● **WHAT THE TASK REQUIRES**
Using the listing below, please gather every line containing the word "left".

● **DATASET EXCERPT**
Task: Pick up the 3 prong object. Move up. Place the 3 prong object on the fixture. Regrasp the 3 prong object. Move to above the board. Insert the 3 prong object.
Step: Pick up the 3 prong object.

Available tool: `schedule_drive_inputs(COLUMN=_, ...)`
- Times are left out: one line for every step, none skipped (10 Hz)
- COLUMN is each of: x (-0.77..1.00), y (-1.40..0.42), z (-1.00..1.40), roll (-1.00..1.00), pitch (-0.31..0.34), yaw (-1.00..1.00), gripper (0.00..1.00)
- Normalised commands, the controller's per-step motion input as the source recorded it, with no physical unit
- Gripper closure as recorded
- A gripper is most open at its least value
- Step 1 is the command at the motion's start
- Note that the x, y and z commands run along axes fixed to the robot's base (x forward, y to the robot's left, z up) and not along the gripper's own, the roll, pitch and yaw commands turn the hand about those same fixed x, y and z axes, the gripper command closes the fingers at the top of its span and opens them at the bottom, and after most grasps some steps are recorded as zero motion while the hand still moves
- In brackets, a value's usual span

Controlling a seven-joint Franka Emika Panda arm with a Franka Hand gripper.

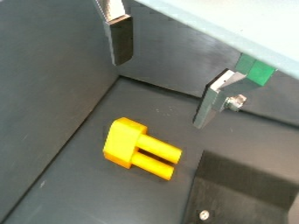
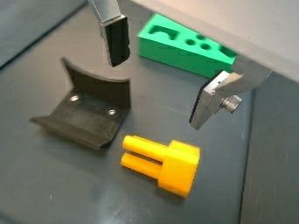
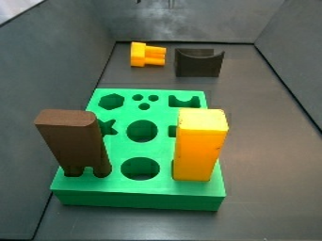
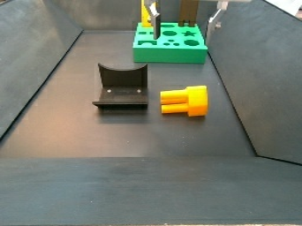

● **RESULT FOR THIS TASK**
- Times are left out: one line for every step, none skipped (10 Hz)
- Note that the x, y and z commands run along axes fixed to the robot's base (x forward, y to the robot's left, z up) and not along the gripper's own, the roll, pitch and yaw commands turn the hand about those same fixed x, y and z axes, the gripper command closes the fingers at the top of its span and opens them at the bottom, and after most grasps some steps are recorded as zero motion while the hand still moves

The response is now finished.